Notably, this incentivizes the developer to increase coverage, by whatever means possible. This can lead to:
- Blindly using the number as a target. A higher number doesn’t automatically give more confidence in the correctness of the code. It’s often easier to add tests for trivial things. This gets the coverage high (enough), so the important - but less trivial things - are left untested.
- Finding artificial ways to execute code paths, such as error cases. This leads to mocking the file system or other low level details, which makes the code more difficult to read and maintain. Or, even worse, if the source of the error can’t be mocked…
- ..ignoring errors that are difficult to trigger. If we ignore the error, we
don’t have
if err != nil
lines to test. Test coverage increases, while the code quality decreases.
In addition, this can easily lead to testing internal implementation details of unexported functions, because that’s likely where most of the code lives. This ties the tests to the implementation and makes the implementation more difficult to change. Code coverage only looks at what lines were covered, not what part of the public API is covered.
Not all code is equal either. Some code may be very important to the business so it must be well tested, maybe even forcing the obscure error cases, while others can be more-or-less ignored. A test coverage tool won’t know the difference. By only focusing on the number, we end up simplifying the problem a bit too much and lose sight of why we have tests in the first place.
Coverage tools in CI #
I used to advocate for test coverage tools in CI, such as Codecov or Coveralls. These tools work well and are quite easy to integrate into CI, but what value do they bring? The PR gets a comment of what coverage changed. What am I, as a reviewer, supposed to do with “coverage increased up by 1%”?
This can be disabled, but it’s enabled by default.
Tools like these may also be used for viewing coverage by line and add tests for lines that were missing. The idea is good, but this is very slow because we need to push our changes to some branch and wait for CI to run.

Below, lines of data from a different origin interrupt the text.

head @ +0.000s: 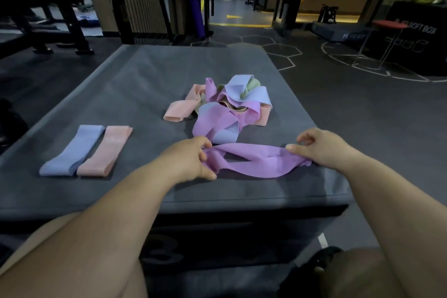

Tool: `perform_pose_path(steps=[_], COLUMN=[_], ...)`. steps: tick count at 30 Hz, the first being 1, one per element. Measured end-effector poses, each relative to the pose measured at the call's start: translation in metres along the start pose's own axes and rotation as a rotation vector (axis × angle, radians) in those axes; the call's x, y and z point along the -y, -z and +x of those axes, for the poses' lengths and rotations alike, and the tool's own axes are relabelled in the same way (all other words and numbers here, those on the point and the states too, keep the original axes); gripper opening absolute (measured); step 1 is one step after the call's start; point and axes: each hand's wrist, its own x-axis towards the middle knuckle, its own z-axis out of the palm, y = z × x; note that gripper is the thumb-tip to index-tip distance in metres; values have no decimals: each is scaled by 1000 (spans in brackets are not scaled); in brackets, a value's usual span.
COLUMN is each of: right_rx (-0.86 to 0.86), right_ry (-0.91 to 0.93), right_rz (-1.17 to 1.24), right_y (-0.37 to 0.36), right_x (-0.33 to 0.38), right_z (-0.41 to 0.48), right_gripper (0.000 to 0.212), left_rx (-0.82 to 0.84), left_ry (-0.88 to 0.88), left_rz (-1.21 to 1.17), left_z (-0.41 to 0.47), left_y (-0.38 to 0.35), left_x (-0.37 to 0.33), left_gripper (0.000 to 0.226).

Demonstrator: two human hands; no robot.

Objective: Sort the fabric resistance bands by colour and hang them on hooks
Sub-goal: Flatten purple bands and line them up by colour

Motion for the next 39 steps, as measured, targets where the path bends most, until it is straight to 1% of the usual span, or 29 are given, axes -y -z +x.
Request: perform_pose_path(steps=[4, 7, 10, 14, 16, 17, 19, 22, 23, 25, 28, 29, 30, 32, 34, 37, 39], right_rx=[-18, -8, 13, 124, 172, 182, 191, 291, 318, 306, 152, 112, 89, 98, 153, 238, 276], right_ry=[8, 21, 34, 12, 20, 27, 40, 30, 28, 39, 76, 79, 73, 47, 16, -32, -61], right_rz=[15, 16, 35, 224, 241, 220, 181, 313, 332, 271, 94, 95, 133, 267, 379, 540, 646], right_y=[3, 6, 9, 10, 10, 11, 13, 16, 17, 18, 16, 15, 14, 13, 13, 11, 10], right_x=[-5, -8, -5, 1, 0, 0, 1, 4, 4, 3, 4, 5, 6, 7, 7, 8, 10], right_z=[0, 0, -3, -7, -9, -10, -11, -13, -15, -14, -11, -10, -9, -7, -6, -3, -2], right_gripper=[40, 36, 35, 36, 33, 34, 40, 50, 50, 42, 20, 13, 9, 9, 10, 14, 17], left_rx=[-72, -128, -173, -222, -250, -256, -252, -222, -213, -194, -179, -185, -192, -202, -213, -261, -283], left_ry=[-21, -24, -35, -29, -27, -28, -27, -24, -29, -42, -32, -18, 1, 30, 38, 33, 18], left_rz=[52, 16, -19, -27, -3, 9, 29, 52, 57, 65, 27, -16, -71, -195, -294, -358, -467], left_z=[2, 4, 5, 6, 6, 6, 5, 5, 5, 6, 8, 8, 9, 8, 5, 1, 0], left_y=[-7, -8, -8, -4, -2, -1, 1, 3, 3, 4, 4, 5, 7, 11, 15, 23, 27], left_x=[0, -1, 0, 1, 0, 0, 0, 2, 4, 6, 9, 10, 11, 13, 17, 24, 26], left_gripper=[72, 63, 48, 21, 8, 6, 7, 11, 12, 13, 14, 14, 14, 14, 14, 16, 20])
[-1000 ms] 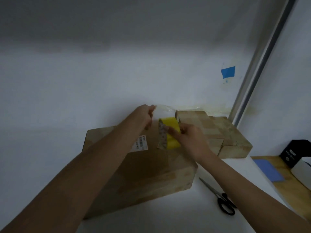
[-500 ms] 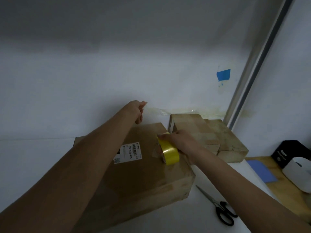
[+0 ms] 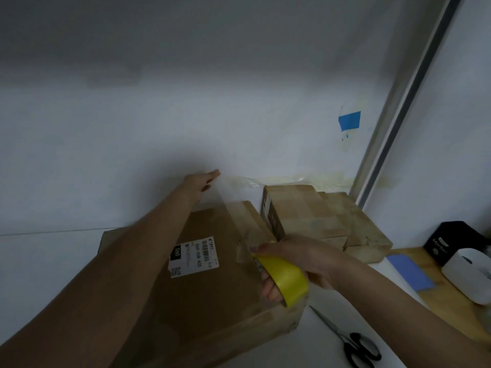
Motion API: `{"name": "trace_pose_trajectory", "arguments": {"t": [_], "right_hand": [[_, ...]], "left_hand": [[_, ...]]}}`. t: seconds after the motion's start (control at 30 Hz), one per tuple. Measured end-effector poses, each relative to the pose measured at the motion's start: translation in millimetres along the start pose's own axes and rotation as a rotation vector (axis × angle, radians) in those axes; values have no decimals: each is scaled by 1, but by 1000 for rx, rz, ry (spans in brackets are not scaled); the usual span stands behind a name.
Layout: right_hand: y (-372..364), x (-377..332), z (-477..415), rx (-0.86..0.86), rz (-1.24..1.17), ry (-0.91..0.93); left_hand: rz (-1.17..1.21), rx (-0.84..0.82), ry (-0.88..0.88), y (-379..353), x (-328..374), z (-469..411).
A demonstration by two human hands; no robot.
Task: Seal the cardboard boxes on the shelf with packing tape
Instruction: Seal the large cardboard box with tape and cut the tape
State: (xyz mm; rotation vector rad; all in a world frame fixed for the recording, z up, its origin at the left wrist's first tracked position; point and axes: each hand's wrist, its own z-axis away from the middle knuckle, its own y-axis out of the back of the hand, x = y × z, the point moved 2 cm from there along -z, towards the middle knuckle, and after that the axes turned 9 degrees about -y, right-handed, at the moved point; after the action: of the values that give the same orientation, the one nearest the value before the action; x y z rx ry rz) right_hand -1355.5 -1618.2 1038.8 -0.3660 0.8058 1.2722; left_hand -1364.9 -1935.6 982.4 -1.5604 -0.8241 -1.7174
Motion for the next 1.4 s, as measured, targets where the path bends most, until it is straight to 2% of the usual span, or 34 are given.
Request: {"name": "trace_pose_trajectory", "arguments": {"t": [0.13,0.33,0.6,0.7,1.2,1.4], "right_hand": [[-5,-2,-1,-43,-19,-24],[-3,-2,2,-66,-62,-46],[-3,4,-2,-159,-260,-169],[-3,4,0,-151,-260,-180],[4,5,-5,-103,-182,-140],[8,7,-6,-98,-170,-126]], "left_hand": [[-67,-88,29,-4,-19,-4],[-201,-125,-77,-13,-30,0],[-667,-229,-299,-14,-46,-3],[-733,-230,-313,-13,-47,-3],[-1003,-440,-29,-29,-44,2],[-979,-488,20,-26,-47,-6]]}}
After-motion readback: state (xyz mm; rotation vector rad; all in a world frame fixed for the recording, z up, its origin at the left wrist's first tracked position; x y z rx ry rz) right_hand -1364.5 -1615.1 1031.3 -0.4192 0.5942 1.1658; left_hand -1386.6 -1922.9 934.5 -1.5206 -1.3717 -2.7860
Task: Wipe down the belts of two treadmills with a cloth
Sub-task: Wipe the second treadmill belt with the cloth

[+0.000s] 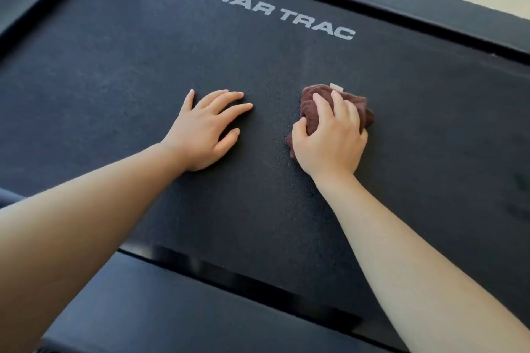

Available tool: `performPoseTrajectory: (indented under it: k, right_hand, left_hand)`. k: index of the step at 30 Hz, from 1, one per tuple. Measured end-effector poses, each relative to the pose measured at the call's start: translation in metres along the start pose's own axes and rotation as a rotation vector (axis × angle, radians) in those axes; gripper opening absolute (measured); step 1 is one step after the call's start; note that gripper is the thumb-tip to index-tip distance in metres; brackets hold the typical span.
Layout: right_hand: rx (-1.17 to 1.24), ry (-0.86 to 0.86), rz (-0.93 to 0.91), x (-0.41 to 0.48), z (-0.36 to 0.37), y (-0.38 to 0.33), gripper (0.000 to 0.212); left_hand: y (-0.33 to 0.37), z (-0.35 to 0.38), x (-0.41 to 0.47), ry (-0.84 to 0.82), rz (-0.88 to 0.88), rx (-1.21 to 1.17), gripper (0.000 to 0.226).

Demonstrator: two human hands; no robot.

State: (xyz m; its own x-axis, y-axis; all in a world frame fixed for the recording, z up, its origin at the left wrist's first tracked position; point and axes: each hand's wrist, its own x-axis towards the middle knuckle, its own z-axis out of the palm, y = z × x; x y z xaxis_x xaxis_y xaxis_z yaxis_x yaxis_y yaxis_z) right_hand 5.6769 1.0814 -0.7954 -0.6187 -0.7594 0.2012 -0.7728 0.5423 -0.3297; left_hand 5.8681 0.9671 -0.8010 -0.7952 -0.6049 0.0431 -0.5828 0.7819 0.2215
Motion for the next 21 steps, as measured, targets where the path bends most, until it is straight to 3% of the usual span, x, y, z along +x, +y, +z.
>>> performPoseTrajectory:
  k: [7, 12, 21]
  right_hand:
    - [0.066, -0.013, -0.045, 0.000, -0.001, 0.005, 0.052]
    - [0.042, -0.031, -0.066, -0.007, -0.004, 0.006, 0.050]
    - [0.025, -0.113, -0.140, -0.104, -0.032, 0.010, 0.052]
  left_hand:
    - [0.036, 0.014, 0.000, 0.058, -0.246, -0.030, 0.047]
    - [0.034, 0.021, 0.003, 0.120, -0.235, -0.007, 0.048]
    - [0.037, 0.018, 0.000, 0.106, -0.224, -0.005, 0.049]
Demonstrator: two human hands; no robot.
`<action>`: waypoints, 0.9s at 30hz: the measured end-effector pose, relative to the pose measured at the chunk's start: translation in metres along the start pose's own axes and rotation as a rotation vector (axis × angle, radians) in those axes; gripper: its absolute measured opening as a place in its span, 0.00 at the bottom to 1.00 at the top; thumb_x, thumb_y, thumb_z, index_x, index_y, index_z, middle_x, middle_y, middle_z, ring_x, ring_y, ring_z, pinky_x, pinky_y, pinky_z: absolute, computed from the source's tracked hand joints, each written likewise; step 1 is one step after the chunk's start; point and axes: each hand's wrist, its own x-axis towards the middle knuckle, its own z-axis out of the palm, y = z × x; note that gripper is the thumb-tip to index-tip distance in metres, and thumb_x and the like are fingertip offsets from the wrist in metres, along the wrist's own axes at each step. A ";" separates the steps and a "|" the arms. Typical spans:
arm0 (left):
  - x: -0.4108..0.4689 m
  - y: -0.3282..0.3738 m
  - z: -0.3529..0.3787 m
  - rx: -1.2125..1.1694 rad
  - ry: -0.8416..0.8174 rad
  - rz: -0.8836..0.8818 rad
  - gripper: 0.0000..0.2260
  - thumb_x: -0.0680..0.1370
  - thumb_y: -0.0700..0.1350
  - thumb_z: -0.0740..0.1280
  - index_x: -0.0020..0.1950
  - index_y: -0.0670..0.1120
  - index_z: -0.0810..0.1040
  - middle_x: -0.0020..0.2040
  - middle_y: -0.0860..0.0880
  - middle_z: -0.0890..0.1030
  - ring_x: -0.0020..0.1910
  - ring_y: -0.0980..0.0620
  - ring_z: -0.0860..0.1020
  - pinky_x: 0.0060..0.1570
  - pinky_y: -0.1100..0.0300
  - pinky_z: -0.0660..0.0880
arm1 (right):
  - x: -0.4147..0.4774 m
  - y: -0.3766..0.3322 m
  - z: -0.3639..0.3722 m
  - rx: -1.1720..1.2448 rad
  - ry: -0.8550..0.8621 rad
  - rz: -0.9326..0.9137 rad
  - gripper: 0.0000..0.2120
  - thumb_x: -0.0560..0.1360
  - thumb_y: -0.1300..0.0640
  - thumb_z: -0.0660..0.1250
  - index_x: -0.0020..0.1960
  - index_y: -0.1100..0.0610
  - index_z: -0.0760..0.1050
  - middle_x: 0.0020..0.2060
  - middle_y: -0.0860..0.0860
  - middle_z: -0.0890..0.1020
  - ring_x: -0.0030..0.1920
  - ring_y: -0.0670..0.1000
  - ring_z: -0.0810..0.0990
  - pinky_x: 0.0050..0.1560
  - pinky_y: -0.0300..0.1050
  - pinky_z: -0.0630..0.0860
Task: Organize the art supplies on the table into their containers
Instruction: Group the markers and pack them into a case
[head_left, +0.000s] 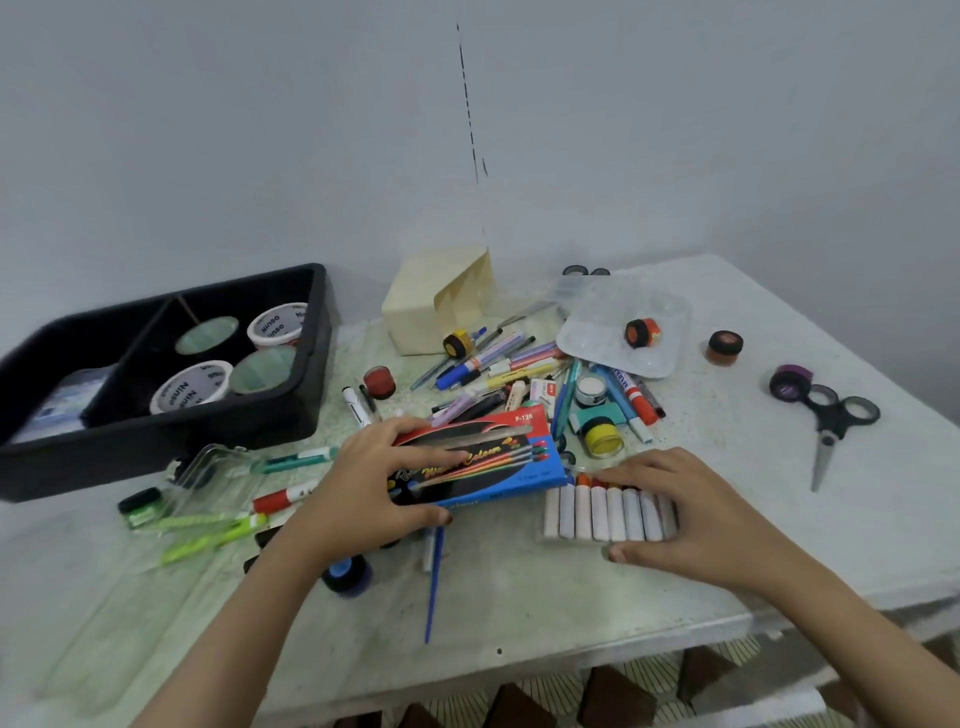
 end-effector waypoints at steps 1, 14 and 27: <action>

As a result, the coverage is probably not looked at, so we end up losing the signal while keeping the noise.
Using test coverage during development #
So, how can we use test coverage to provide value? In strict TDD, tests are written before the implementation, but in a more general sense we should make sure the code is well tested before we submit it for review. At least I end up going back and forth a bit and some tests may be missing when I’m done with the implementation.
In addition to a number, Go can also generate a coverage report, which can be viewed in a browser:
$ go test -coverprofile=cover.out
$ go tool cover -html=cover.out
This is a bit cumbersome (and leaves a temp file behind), so I have this in my zsh config:
function gocover () {
FILE=$(mktemp)
go test -coverprofile=$FILE $@
go tool cover -html=$FILE
rm $FILE
}
With this, we can run gocover
(whole project) or gocover ./somepkg
(specific package) to quickly get a coverage report for what we’re working on.
The web page that opens up shows our WIP code. We can review it and add tests
to cover the places that are missed but important to cover. This is quick
enough that we can frequently check the coverage, which gives us a quick
feedback loop and leaves us in a good place when we’re ready.
Some if err != nil
lines may be ignored in tests; we can just verify that
that error is handled in a reasonable way. At least we are reviewing the code
and consciously accept that the lines aren’t covered in tests. An example could
be os.UserHomeDir, where it may be OK to not have that covered by tests, but
we still don’t want to ignore the error if it happens, so we’re OK with seeing
red lines on the returned wrapped error.
A side effect of this is that it also provides a quick self-review. The fact that it looks different than your editor almost gives a 3rd person view of the code, which itself can be useful, even outside of tests. Maybe you notice that something should have a better comment somewhere, which you missed in your comfortable editor.
Practical example #
As an example, I looked at an older project, which i haven’t touched in several years: recorder. If we run run coverage here, we can see this:
Looking at this, we can see that no test is checking for the fallback to
http.DefaultTransport
. This should probably be tested (and documented).
On the other hand, we also see this:
In this case, I’d say it’s OK to not have the os.MkdirAll covered by tests. We can verify that at least the error is returned, although we may want to wrap it.